Serenissima, inquieta
E’ assai intrigante il titolo del libro di Claudia Pingaro, Serenissima, inquieta (Aracne editrice 2018, pp.166). Intrigante perché l’associazione dei due attributi rappresenta bene l’apparente ossimoro della politica internazionale di Venezia durante la seconda metà del Cinquecento, oggetto della ricerca.
La Repubblica serenissima allude alla solidità delle sue istituzioni, al mito politico internazionale del “governo misto”, che nasce quasi contemporaneo all’egemonia del sistema imperiale spagnolo nell’età di Filippo II come suo contraltare, per così dire, e si consolida nell’epoca della resistibile ascesa del colosso dai piedi d’argilla durante il XVII secolo. Ma la Repubblica inquieta allude, al tempo stesso, alla costruzione di un difficile equilibrio nelle relazioni politiche internazionali.
Venezia è, per la sua stessa storia e per la sua condizione di “repubblica nata sul mare”, condannata ad una politica estera bifronte che deve guardare insieme a Occidente e a Oriente. Guardare ad Occidente significa per la Serenissima essere parte integrante di quella civiltà cristiana che deve contrastare la penetrazione della civiltà ottomana nel Mediterraneo: Da questo punto di vista l’alleanza con la Spagna di Filippo II e l’entrata nella Lega Santa sono scelte obbligate. Ma la difesa degli interessi commerciali spinge Venezia, due anni dopo Lepanto, a siglare la pace separata con la Porta ottomana.

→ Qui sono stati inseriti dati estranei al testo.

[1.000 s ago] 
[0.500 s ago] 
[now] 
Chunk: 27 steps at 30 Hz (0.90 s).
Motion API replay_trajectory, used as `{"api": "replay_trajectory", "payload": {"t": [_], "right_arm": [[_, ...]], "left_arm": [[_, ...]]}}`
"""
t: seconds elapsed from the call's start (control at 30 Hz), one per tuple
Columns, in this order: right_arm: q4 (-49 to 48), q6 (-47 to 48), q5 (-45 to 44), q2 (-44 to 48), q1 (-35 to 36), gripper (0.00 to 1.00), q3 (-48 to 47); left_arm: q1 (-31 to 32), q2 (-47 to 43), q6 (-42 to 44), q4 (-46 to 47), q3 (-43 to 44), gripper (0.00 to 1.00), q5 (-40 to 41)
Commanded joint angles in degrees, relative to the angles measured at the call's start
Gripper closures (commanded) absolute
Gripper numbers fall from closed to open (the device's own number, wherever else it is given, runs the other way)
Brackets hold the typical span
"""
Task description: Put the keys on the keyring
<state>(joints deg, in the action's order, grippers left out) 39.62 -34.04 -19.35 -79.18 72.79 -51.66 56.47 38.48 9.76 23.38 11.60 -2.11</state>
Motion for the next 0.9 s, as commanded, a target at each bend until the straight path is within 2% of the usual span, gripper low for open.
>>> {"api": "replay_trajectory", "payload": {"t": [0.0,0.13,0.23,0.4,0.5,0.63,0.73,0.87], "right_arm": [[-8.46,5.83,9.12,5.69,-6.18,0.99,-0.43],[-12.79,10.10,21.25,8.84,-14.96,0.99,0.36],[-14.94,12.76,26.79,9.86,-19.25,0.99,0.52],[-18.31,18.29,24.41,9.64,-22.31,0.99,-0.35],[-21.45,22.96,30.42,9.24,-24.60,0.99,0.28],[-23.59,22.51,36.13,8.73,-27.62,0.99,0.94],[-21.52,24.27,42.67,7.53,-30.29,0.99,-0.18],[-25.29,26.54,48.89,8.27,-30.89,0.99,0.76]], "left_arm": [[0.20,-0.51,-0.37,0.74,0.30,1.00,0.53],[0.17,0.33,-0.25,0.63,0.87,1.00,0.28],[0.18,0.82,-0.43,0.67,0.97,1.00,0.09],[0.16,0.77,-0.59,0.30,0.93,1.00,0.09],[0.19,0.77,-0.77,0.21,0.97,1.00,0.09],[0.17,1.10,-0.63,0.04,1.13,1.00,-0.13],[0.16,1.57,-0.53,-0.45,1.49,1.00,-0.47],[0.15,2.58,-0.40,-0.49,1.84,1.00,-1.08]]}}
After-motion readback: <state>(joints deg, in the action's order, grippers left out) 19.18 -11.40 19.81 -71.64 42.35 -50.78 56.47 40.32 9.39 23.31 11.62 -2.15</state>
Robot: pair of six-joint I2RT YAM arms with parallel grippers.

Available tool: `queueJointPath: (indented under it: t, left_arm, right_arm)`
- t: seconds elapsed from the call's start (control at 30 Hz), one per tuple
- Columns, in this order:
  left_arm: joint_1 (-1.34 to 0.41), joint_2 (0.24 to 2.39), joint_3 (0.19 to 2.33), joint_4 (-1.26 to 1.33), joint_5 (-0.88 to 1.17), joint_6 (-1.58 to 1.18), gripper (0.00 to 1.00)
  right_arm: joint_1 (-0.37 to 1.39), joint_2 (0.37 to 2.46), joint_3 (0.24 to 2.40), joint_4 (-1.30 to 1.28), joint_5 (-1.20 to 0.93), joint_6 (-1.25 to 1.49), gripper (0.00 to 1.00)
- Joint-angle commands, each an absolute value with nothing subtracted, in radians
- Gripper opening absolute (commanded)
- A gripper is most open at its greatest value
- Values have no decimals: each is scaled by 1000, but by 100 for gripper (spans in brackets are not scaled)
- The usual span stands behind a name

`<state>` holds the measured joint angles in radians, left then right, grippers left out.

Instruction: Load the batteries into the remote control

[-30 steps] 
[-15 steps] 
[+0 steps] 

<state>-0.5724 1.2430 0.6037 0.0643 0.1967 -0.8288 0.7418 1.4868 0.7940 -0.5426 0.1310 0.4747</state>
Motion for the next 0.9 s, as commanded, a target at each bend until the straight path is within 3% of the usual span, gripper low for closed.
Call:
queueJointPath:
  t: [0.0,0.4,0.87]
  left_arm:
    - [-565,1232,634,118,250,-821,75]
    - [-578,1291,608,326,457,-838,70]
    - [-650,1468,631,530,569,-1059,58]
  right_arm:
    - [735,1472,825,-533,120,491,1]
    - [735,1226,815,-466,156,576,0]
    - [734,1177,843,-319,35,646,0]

Pagine illuminanti dedica la Pingaro proprio al trattato del 1573. Esso non regola solo le questioni relative alla spartizione dei territori, ma interviene sulla tutela dei rapporti commerciali e definisce le modalità per procurare ai mercanti la libera prosecuzione dei traffici. L’autrice distingue l’eco che il trattato suscita presso alcuni settori della Serenissima e altri Stati europei dal senso più profondo e complesso di esso. Alle reazioni che considerano punitive per Venezia le condizioni stabilite dalla pace del 1573 “pur di assicurarsi la continuità nei rapporti economici con la Porta e il controllo dei propri territori levantini”, l’autrice contrappone la contestualizzazione del trattato entro una lungimirante politica decisionale di più ampio respiro, attuata dalla Repubblica. Venezia perde Cipro, paga un tributo di oltre 300mila ducati, ma conserva Creta, importantissima piazza commerciale, la roccaforte strategica di Cattaro, l’isola ionica di Corfù. I vantaggi sono notevoli: la fine dell’economia di guerra, il riavvio delle attività commerciali con gli Ottomani e la liberazione dei traffici. “La pace con il Turco – scrive la Pingaro – consentiva a Venezia di effettuare la ricognizione del proprio patrimonio territoriale che, tra costi e benefici, riusciva ancora a garantire allo Stato la possibilità di azione verso Oriente e a mantenere aperto il dialogo con la Porta”.
L’intesa con Murad III si iscrive dunque nella storia di lunga durata dei rapporti tra Oriente ottomano e Venezia: rapporti caratterizzati da contrasti latenti e guerre aperte, contrapposizioni religiose, divergenze e contaminazioni culturali, apparentamenti e separazioni. Ma quei rapporti “non si interruppero e il legame secolare tra la Serenissima e la Porta trovò un’ulteriore conferma nell’intesa che Murad III decise di rinnovare nel 1575”.
Serenissima e inquieta dunque è quella Venezia che alcuni decenni dopo, agli occhi di Traiano Boccalini, si presenta, col suo pacifismo e le sue “libertà”, come il mito positivo da contrapporre al mito negativo della politica imperiale e bellicista della Spagna.